Article 40 of the medical institutions in violation of laws, rules and regulations relating to drug management, according to the circumstances of the local health administrative departments at or above the county level shall be dealt with according to law.
Article 41 above the county level local health, traditional Chinese medicine administrative departments shall regularly supervise and inspect the management of medicines in medical institutions.
Article 42 The staff of the administrative department of health, traditional Chinese medicine in accordance with the law on the supervision and inspection of the management of pharmaceutical affairs of medical institutions, shall show their credentials. The inspected medical institutions shall cooperate, truthfully reflect the situation, provide the necessary information, and shall not be refused, obstructed or concealed. Article 43 The meaning of the following terms in these provisions:
Clinical pharmacy: refers to the combination of pharmacy and clinical, direct patient-oriented, patient-centered, research and practice of clinical drug therapy, improve the level of drug therapy, a comprehensive application of the discipline.
Clinical pharmacist: refers to the systematic pharmacy professional knowledge as the basis, and has a certain medical and related professional basic knowledge and skills, directly involved in the clinical use of medication, to promote the rational application of drugs and to protect the patient's safety of medication of pharmacy professionals and technicians.

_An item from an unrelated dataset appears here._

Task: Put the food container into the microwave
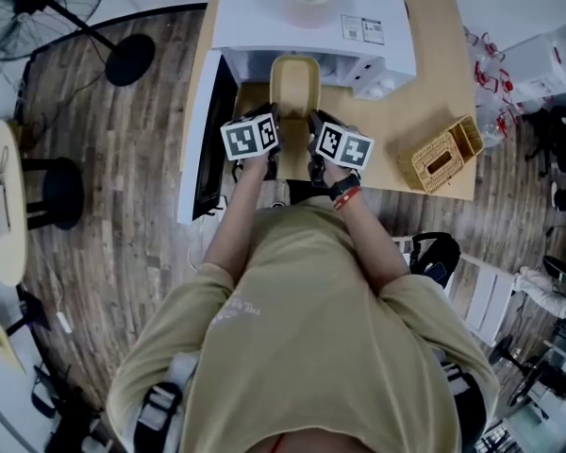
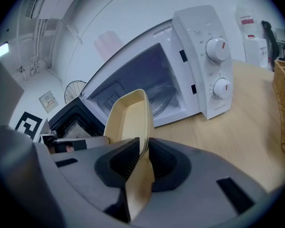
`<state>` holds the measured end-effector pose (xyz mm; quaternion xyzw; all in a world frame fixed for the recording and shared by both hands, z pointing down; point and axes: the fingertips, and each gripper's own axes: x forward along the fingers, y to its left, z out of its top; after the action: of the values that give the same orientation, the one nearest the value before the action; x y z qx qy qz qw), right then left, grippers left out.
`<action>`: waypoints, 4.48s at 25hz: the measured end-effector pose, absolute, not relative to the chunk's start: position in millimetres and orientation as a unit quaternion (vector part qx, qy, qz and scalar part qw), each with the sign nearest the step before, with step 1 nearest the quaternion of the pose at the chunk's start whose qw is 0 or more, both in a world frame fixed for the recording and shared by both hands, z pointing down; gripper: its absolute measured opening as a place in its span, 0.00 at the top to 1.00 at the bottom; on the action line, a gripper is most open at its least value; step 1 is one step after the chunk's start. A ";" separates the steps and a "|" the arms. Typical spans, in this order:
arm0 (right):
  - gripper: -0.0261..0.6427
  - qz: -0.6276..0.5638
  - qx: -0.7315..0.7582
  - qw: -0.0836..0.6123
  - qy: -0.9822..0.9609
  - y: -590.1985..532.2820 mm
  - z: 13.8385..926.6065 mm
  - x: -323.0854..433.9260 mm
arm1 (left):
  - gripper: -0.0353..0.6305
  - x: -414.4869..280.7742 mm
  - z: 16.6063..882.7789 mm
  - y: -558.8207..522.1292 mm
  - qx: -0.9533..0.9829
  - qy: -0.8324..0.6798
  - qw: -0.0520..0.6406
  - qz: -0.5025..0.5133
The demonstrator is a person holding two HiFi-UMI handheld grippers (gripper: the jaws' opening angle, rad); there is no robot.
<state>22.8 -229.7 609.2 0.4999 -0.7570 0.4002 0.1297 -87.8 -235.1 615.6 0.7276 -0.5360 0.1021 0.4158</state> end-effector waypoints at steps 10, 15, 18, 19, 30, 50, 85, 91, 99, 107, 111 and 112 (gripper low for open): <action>0.86 0.402 0.497 0.115 -0.760 -255.3 602.1 23.9 | 0.86 -86.5 617.7 -258.3 0.734 -0.531 0.413 0.091; 0.86 0.400 0.495 0.116 -0.763 -266.3 604.7 21.7 | 0.86 -87.8 627.1 -268.0 0.730 -0.530 0.418 0.104; 0.86 0.400 0.497 0.111 -0.762 -274.8 603.3 22.2 | 0.86 -87.8 623.7 -277.5 0.736 -0.527 0.413 0.096; 0.86 0.396 0.498 0.112 -0.763 -277.8 602.4 22.5 | 0.86 -87.4 621.6 -281.0 0.739 -0.526 0.412 0.090; 0.86 0.375 0.500 0.102 -0.774 -309.4 601.6 25.1 | 0.86 -85.4 604.1 -313.3 0.764 -0.516 0.385 0.038; 0.86 0.315 0.513 0.083 -0.795 -349.0 603.0 14.4 | 0.86 -93.0 604.1 -346.1 0.784 -0.532 0.316 0.036; 0.71 0.282 0.489 0.108 -0.819 -388.2 600.3 3.1 | 0.82 -95.1 604.4 -380.8 0.781 -0.536 0.320 0.036; 0.69 0.280 0.490 0.106 -0.819 -380.5 595.5 5.3 | 0.82 -97.1 599.7 -373.5 0.779 -0.540 0.316 0.035; 0.69 0.286 0.503 0.100 -0.810 -344.2 587.3 15.6 | 0.82 -92.0 587.6 -341.4 0.786 -0.537 0.304 0.046; 0.71 0.286 0.511 0.097 -0.805 -294.6 580.7 24.6 | 0.82 -93.4 577.5 -296.0 0.784 -0.556 0.272 0.045; 0.74 0.274 0.514 0.094 -0.808 -269.1 575.5 26.9 | 0.82 -89.3 576.3 -269.2 0.790 -0.553 0.261 0.055; 0.75 0.269 0.513 0.095 -0.810 -262.9 573.4 26.1 | 0.82 -88.1 575.1 -262.9 0.792 -0.551 0.258 0.057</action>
<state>26.1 -262.9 573.4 0.5132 -0.8096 0.2686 0.0945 -88.1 -262.9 575.1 0.7917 -0.5508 0.0569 0.2581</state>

Hazardous Drugs: refers to drugs that can produce occupational exposure risks or hazards, i.e., drugs with genotoxicity, carcinogenicity, teratogenicity, or damaging effects on reproduction as well as drugs that can produce severe organ or other toxicity at low doses, including tumor chemotherapeutic drugs and cytotoxic drugs.
Drug damage: refers to the damage to the patient caused by the quality of the drug not complying with the national drug standards.

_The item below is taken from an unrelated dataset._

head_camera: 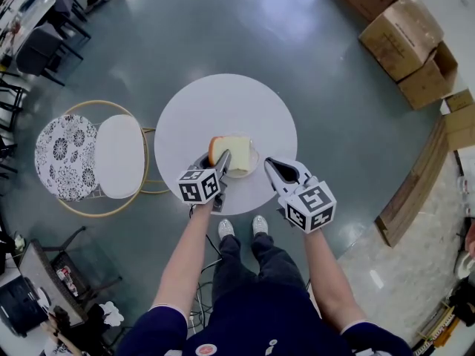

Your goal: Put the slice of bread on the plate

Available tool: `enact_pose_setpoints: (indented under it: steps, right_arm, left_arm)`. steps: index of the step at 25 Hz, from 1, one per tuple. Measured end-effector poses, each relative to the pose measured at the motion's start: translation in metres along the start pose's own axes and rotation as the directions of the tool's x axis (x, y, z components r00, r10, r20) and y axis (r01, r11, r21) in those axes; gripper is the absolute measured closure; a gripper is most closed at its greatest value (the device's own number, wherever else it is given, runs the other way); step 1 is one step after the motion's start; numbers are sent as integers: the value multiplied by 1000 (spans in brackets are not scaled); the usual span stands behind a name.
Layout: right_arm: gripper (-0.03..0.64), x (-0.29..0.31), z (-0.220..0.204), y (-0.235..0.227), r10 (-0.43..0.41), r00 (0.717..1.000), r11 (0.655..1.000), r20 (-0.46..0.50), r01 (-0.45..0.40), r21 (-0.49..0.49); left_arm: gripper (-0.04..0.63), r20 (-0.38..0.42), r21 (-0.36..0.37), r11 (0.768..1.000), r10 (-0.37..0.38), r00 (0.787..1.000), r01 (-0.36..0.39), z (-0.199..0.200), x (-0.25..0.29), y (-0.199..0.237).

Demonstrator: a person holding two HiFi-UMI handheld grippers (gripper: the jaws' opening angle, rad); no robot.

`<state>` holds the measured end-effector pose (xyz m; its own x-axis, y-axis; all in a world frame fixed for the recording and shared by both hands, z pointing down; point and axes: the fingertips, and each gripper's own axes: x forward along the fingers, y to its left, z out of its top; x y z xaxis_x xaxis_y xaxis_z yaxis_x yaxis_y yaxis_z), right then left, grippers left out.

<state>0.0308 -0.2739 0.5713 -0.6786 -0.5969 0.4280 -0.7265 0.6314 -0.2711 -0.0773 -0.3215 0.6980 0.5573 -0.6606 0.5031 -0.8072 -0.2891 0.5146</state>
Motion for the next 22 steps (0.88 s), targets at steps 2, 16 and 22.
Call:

Medication error: refers to any preventable medication misuse that occurs throughout the clinical use of a qualified drug.
Article 44 The management of traditional Chinese medicine tablets in medical institutions shall be carried out in accordance with the Code for the Management of Traditional Chinese Medicine Tablets in Hospitals.
Article 45 Clinics, health clinics, infirmaries, health care clinics and health stations may not set up drug management organizations and pharmacy departments, and the head of the institution shall designate medical personnel to be responsible for drug affairs.
Clinics of traditional Chinese medicine, ethnomedicine clinics may not set up drug management organization and pharmacy department, by the Chinese medicine and ethnomedicine professionals and technicians responsible for pharmaceutical work.
Article 46 These provisions shall come into force on March 1, 2011 onwards. The Interim Provisions on Pharmaceutical Management in Medical Institutions (Health Medical Development [2002] No. 24) shall be repealed simultaneously.